Nota Web | Septiembre | 2021
Por Alfonso Díaz de la Cruz
Simón siempre tuvo problemas para relacionarse con las demás personas.
Y no es que fuera tímido o que no le gustara la gente, como suele suceder en algunos casos. Nada de eso. Lo que sucede es que tenía un extraño trastorno llamado “literalismo”, que consiste en comprender siempre el sentido literal de las palabras y expresiones, incluso aquellos sentidos figurados que las personas utilizan comúnmente. En consecuencia, quien padece esta afección no puede decodificar el mensaje y entender realmente su significado.
Al principio, como es de esperarse, no fue sencillo diagnosticar el trastorno y se pensaba, simplemente, que Simón era “corto de entendederas”, como se dice de manera coloquial; sin embargo, los estudios, las evaluaciones psicológicas y el tiempo mismo demostraron que no se trataba de eso, que Simón no era tonto y que lo que le ocurría era algo más, algo que tenía que ver con las palabras.
Así, por ejemplo, cuando se reía mucho por alguna situación cómica y le decían que era simple, Simón de inmediato se dirigía a la cocina a ponerse encima un poco de sal, o bien, si escuchaba que algún compañero de clase “estaba en las nubes”, se asomaba de inmediato por la ventana preocupado por una posible caída del compañero en cuestión.
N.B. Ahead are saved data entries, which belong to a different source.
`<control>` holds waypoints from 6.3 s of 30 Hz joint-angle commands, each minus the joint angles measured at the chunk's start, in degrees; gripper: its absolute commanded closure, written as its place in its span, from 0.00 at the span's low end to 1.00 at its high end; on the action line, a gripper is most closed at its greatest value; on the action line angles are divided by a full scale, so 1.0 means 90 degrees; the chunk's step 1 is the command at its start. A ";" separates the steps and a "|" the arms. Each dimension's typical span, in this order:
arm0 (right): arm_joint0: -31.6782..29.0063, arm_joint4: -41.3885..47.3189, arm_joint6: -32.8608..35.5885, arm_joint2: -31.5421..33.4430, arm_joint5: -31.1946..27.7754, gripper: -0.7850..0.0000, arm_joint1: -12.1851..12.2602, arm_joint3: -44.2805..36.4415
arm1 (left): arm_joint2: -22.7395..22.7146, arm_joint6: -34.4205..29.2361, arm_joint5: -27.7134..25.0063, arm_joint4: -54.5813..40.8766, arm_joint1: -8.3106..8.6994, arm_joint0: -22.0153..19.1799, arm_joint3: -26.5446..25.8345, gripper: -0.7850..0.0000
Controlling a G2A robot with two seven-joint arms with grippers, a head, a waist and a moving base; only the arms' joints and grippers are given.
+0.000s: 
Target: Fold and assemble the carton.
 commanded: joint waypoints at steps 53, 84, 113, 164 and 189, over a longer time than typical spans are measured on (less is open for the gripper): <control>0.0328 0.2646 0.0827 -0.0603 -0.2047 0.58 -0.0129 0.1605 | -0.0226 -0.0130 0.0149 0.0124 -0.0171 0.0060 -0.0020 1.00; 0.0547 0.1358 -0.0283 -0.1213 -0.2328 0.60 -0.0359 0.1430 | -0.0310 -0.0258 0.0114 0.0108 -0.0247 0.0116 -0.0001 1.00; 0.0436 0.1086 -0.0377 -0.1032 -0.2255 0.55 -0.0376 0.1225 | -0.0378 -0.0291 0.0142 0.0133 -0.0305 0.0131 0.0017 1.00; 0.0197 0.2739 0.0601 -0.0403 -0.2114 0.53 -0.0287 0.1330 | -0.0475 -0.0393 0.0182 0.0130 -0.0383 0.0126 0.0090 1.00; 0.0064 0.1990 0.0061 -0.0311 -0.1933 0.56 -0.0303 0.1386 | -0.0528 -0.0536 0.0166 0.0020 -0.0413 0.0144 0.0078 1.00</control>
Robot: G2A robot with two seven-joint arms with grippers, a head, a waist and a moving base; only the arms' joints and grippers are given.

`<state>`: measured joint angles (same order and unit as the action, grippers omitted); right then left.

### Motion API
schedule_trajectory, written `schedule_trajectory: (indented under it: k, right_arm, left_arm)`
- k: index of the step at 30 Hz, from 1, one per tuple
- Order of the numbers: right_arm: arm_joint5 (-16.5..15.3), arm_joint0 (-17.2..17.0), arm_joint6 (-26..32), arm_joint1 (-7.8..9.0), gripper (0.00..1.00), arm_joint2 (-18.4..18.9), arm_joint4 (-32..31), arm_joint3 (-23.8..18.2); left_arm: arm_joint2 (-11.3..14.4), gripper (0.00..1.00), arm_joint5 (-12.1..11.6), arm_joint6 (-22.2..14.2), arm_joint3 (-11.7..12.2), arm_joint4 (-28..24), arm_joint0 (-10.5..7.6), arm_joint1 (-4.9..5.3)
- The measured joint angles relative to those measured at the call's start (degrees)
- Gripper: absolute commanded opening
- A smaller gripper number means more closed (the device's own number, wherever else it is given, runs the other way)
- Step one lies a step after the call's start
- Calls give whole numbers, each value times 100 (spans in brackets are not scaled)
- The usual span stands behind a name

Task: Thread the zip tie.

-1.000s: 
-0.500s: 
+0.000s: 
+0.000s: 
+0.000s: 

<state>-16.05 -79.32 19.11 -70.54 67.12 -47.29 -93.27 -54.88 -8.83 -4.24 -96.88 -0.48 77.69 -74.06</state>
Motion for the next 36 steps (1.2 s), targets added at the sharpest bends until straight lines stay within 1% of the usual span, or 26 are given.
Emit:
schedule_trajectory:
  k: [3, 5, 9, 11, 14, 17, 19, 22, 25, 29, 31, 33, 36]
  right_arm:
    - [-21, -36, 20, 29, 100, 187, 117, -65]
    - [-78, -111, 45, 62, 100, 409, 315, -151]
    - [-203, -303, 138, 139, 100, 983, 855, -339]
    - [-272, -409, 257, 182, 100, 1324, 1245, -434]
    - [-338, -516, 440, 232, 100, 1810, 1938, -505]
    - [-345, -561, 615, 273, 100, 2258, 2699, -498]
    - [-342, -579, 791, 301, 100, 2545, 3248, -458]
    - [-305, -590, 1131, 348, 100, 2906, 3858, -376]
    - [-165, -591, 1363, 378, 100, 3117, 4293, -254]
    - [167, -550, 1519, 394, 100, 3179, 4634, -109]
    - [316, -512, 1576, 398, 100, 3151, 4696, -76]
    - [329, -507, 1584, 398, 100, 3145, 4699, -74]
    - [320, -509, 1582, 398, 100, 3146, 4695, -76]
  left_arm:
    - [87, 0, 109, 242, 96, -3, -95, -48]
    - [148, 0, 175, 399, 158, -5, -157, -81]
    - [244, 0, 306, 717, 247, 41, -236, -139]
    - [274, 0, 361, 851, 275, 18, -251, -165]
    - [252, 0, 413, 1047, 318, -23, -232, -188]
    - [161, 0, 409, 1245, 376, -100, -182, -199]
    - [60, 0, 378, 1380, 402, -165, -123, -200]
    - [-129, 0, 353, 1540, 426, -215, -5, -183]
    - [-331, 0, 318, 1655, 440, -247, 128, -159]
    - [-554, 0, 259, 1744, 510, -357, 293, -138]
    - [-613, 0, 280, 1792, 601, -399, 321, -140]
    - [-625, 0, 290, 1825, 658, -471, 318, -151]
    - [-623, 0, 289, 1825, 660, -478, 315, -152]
De igual modo, buscaba pasar su tiempo con quienes escuchaba que “vivían en la luna”, esperando que alguna vez lo invitaran a sus casas, ya que él, desafortunadamente, vivía en la Tierra.
La situación que más conflictuaba a Simón durante su infancia era el famoso juego de “Simón dice”. Ya saben: ese juego en el que una persona se convierte en Simón y desde ese nombre da una serie de indicaciones que los demás deben seguir, siempre que la indicación esté precedida de la frase “Simón dice”. En caso de que la persona que asume el papel de Simón dé una indicación que no incluya dicha frase, pero a pesar de ello alguien la cumple, entonces esta última persona recibirá un castigo.
Si bien se trata en apariencia de un juego sumamente sencillo, Simón la pasaba realmente mal puesto que cada vez que alguien decía “Simón dice”, él terminaba repitiendo verbalmente la indicación, puesto que su literalismo lo orillaba a cumplir al pie de la letra lo dicho; sin embargo, como mencioné antes, Simón no era tonto y logró ser consciente de su problema. Y mal que bien, con el paso de los años pudo establecer algunas relaciones de amistad que, tras ser advertidos del trastorno que Simón padecía, moderaban su forma de hablar y procuraban utilizar el menor número de metáforas posibles cuando se encontraban en su presencia.
Así pasaron los años y Simón fue creciendo y enfilándose para ser un abogado, carrera en que las palabras querían decir solamente lo que significaban y no otra cosa. Como nadie defendía el sentido estricto de las leyes y las palabras como él, todos sus compañeros y profesores le auguraban un futuro brillante.
Un futuro brillante que no llegó. Pocos días antes de su graduación, Simón salió con sus amigos y su novia a tomar unas copas y se enfrascaron en una especie de discusión tonta sobre el origen de ciertos cocteles. La discusión, sin llegar a mayores, derivó en la desesperación de la novia de Simón que en un arranque de berrinche infantil le dijo: “¡Entonces muérete!”.
Y Simón, que no podía hacer nada con su literalismo, se murió.